> [Required work]: Could you retype all of the data below exactly as given?

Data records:
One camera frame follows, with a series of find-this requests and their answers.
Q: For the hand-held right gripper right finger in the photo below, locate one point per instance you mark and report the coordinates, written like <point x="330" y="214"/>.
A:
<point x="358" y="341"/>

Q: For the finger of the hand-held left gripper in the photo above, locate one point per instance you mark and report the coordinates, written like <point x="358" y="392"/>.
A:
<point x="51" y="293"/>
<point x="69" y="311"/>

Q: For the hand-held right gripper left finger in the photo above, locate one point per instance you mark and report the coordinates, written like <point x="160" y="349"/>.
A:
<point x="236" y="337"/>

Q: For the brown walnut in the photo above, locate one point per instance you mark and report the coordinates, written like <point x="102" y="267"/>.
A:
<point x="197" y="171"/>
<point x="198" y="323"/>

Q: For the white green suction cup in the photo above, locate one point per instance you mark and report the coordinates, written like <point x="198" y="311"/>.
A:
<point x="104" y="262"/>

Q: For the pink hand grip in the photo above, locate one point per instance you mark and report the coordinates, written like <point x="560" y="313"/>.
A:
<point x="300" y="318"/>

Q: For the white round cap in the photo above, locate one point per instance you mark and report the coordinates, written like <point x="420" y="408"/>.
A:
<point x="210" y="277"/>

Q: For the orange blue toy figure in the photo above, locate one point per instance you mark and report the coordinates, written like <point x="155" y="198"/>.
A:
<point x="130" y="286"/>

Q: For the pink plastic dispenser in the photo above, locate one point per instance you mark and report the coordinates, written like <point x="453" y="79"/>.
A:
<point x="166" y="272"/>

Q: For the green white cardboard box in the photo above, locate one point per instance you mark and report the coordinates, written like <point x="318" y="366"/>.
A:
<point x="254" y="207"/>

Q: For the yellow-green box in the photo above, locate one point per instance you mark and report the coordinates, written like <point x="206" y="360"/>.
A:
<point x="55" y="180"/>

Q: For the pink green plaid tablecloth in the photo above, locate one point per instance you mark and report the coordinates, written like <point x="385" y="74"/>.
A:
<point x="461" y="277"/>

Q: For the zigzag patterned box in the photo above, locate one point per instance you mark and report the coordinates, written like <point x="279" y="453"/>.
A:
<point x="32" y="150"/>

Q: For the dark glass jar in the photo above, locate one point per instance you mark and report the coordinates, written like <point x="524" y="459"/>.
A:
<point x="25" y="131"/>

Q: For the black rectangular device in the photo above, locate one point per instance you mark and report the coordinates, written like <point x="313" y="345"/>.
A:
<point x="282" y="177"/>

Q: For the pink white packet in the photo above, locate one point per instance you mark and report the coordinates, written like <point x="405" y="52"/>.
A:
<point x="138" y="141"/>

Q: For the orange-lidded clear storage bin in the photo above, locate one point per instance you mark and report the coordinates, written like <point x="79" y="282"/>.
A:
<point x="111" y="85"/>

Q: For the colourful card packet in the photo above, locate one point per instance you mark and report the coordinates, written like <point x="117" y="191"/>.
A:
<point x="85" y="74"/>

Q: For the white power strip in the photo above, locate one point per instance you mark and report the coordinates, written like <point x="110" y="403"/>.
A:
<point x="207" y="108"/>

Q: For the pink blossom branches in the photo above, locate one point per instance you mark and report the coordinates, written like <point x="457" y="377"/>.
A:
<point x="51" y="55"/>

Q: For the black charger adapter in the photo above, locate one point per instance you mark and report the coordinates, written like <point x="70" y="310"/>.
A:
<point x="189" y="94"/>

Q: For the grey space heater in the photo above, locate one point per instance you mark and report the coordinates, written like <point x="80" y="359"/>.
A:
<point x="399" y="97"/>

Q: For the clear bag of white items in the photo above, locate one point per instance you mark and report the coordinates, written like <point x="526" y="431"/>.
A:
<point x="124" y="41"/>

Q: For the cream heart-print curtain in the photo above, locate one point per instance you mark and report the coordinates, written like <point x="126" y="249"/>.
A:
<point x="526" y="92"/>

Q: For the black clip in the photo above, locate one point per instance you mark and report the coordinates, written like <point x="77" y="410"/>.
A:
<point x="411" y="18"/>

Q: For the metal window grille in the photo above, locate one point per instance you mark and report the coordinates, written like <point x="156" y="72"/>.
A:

> [Answer box]:
One camera frame follows, with a series of find-this requests and their answers.
Q: For the hand-held right gripper right finger in the photo below, locate one point per instance you mark and report the coordinates, written like <point x="330" y="214"/>.
A:
<point x="358" y="341"/>

Q: For the finger of the hand-held left gripper in the photo above, locate one point per instance you mark and report the coordinates, written like <point x="358" y="392"/>.
A:
<point x="51" y="293"/>
<point x="69" y="311"/>

Q: For the hand-held right gripper left finger in the photo above, locate one point per instance you mark and report the coordinates, written like <point x="160" y="349"/>.
A:
<point x="236" y="337"/>

Q: For the brown walnut in the photo above, locate one point per instance you mark and report the coordinates, written like <point x="102" y="267"/>.
A:
<point x="197" y="171"/>
<point x="198" y="323"/>

Q: For the white green suction cup in the photo above, locate one point per instance you mark and report the coordinates, written like <point x="198" y="311"/>.
A:
<point x="104" y="262"/>

Q: For the pink hand grip in the photo above, locate one point per instance you mark and report the coordinates, written like <point x="560" y="313"/>.
A:
<point x="300" y="318"/>

Q: For the white round cap in the photo above, locate one point per instance you mark and report the coordinates, written like <point x="420" y="408"/>.
A:
<point x="210" y="277"/>

Q: For the orange blue toy figure in the photo above, locate one point per instance you mark and report the coordinates, written like <point x="155" y="198"/>.
A:
<point x="130" y="286"/>

Q: For the pink plastic dispenser in the photo above, locate one point per instance you mark and report the coordinates, written like <point x="453" y="79"/>.
A:
<point x="166" y="272"/>

Q: For the green white cardboard box in the photo above, locate one point per instance you mark and report the coordinates, written like <point x="318" y="366"/>.
A:
<point x="254" y="207"/>

Q: For the yellow-green box in the photo above, locate one point per instance you mark and report the coordinates, written like <point x="206" y="360"/>.
A:
<point x="55" y="180"/>

Q: For the pink green plaid tablecloth in the photo above, locate one point per instance you mark and report the coordinates, written like <point x="385" y="74"/>.
A:
<point x="461" y="277"/>

Q: For the zigzag patterned box in the photo above, locate one point per instance you mark and report the coordinates, written like <point x="279" y="453"/>.
A:
<point x="32" y="150"/>

Q: For the dark glass jar in the photo above, locate one point per instance you mark and report the coordinates, written like <point x="524" y="459"/>.
A:
<point x="25" y="131"/>

Q: For the black rectangular device in the photo above, locate one point per instance you mark and report the coordinates, written like <point x="313" y="345"/>.
A:
<point x="282" y="177"/>

Q: For the pink white packet in the photo above, locate one point per instance you mark and report the coordinates, written like <point x="405" y="52"/>.
A:
<point x="138" y="141"/>

Q: For the orange-lidded clear storage bin in the photo above, locate one point per instance you mark and report the coordinates, written like <point x="79" y="282"/>.
A:
<point x="111" y="85"/>

Q: For the colourful card packet in the photo above, locate one point per instance you mark and report the coordinates, written like <point x="117" y="191"/>.
A:
<point x="85" y="74"/>

Q: For the white power strip in the photo above, locate one point per instance you mark and report the coordinates, written like <point x="110" y="403"/>.
A:
<point x="207" y="108"/>

Q: For the pink blossom branches in the photo above, locate one point per instance you mark and report the coordinates, written like <point x="457" y="377"/>.
A:
<point x="51" y="55"/>

Q: For the black charger adapter in the photo above, locate one point per instance you mark and report the coordinates, written like <point x="70" y="310"/>.
A:
<point x="189" y="94"/>

Q: For the grey space heater in the photo above, locate one point per instance you mark and report the coordinates, written like <point x="80" y="359"/>.
A:
<point x="399" y="97"/>

Q: For the clear bag of white items in the photo above, locate one point per instance you mark and report the coordinates, written like <point x="526" y="431"/>.
A:
<point x="124" y="41"/>

Q: For the cream heart-print curtain in the photo above, locate one point per instance you mark and report the coordinates, written like <point x="126" y="249"/>.
A:
<point x="526" y="92"/>

Q: For the black clip in the photo above, locate one point per instance you mark and report the coordinates, written like <point x="77" y="410"/>.
A:
<point x="411" y="18"/>

Q: For the metal window grille in the photo above, locate one point per instance you mark and report the coordinates, written like <point x="156" y="72"/>.
A:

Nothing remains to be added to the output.